Nicklaus, 77, the record six-time Masters champion, and Gary Player, 81, a winner of three green jackets, hit the ceremonial tee shots. Nicklaus, who had Rory McIlroy adjust his driver on Tuesday, pumped his drive down the middle of the fairway, just a few yards past the tee shot of Player.
“This is a wonderful and difficult day,” Masters chairman William Payne said. “Arnold Palmer was more than a King. He was my friend. He was your friend.”
And no two were better friends with Palmer than Nicklaus and Player.
Though the three were fierce rivals on the golf course, it never interfered with their friendship. They traveled the world together, staying at each other's houses and forging a bond that outlasted their playing careers. They loved to needle each other — Nicklaus told of badgering Palmer after he shot a 75 — and swap stories — Nicklaus started chuckling when Player began telling one, having heard it before.
Mostly, though, they simply loved being around each other.
"There will be other big threes. But I don't know if you'll ever have another big three that will live together like we did," Player said. "It was a very, very unusual time in history, and it will be interesting to see if there is again. And it was a privilege and we all appreciated each other, which was a great friendship. It's hard to be highly competitive against people and have a great friendship. And yet I sit here today and Jack Nicklaus is my best friend in the world."
Memories of Palmer have dominated conversations this week, and this was particularly true for Nicklaus and Player. They've been asked to share memories of their friend by just about everyone, and were among five players asked by Ben Crenshaw to tell stories about Palmer at Tuesday night's Champions Dinner.
"The dinner was a nice dinner, and Arnold was well represented with some nice talks," Nicklaus said.

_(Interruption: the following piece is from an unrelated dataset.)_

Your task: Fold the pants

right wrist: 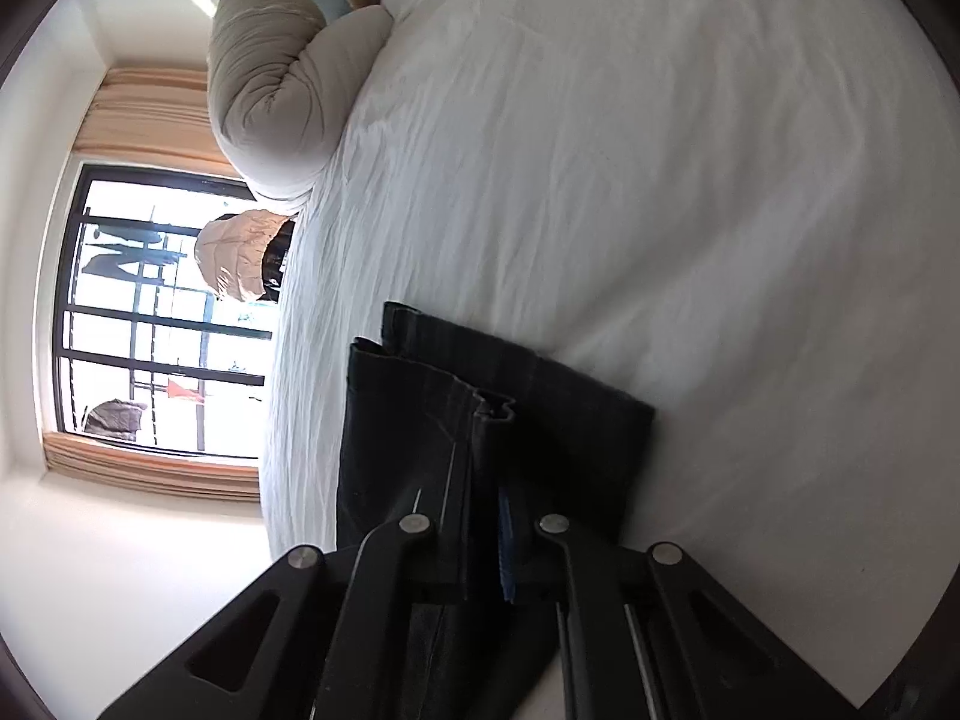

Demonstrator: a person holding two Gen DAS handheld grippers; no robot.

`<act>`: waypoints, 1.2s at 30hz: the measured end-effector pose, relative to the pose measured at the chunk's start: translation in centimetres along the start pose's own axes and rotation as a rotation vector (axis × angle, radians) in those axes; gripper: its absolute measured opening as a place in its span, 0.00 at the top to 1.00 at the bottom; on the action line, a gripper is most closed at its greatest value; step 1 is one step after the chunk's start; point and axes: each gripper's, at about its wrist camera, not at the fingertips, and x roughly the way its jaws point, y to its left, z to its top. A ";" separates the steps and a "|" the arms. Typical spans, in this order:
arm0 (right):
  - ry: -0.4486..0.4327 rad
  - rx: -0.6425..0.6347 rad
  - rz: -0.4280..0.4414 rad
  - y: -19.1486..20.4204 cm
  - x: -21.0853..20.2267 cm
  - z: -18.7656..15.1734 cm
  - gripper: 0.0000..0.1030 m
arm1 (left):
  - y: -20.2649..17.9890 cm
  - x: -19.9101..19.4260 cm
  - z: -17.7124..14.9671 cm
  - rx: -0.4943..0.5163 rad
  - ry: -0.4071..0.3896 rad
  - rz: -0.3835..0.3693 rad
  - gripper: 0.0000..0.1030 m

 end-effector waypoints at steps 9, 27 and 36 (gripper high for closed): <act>-0.120 -0.067 -0.022 0.5 -2.1 0.6 0.93 | -0.9 0.1 0.0 0.005 -0.015 -0.022 0.58; -0.053 -0.090 -0.173 -0.3 -1.7 0.2 0.82 | 0.5 -0.8 -0.9 0.025 -0.048 -0.047 0.55; -0.185 -0.207 -0.212 3.5 -6.9 -3.2 0.40 | 3.5 -7.8 -6.7 -0.047 -0.151 0.040 0.37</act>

Palmer won seven major championships during his career, but is best known for the four he won at Augusta National. The peak of his career coincided with televisions becoming commonplace in American homes, and the two were a perfect match.
"The popularity of the game was really stimulated by Arnold," Nicklaus said. "The Masters made Arnold in many ways because of his wins in '58, '60, '62, and '64; but the other way around, I think Arnold made the Masters. Arnold put the Masters on the map and with his rise and his popularity, the Masters rose the same. I think they were both very good for each other and very synonymous with each other."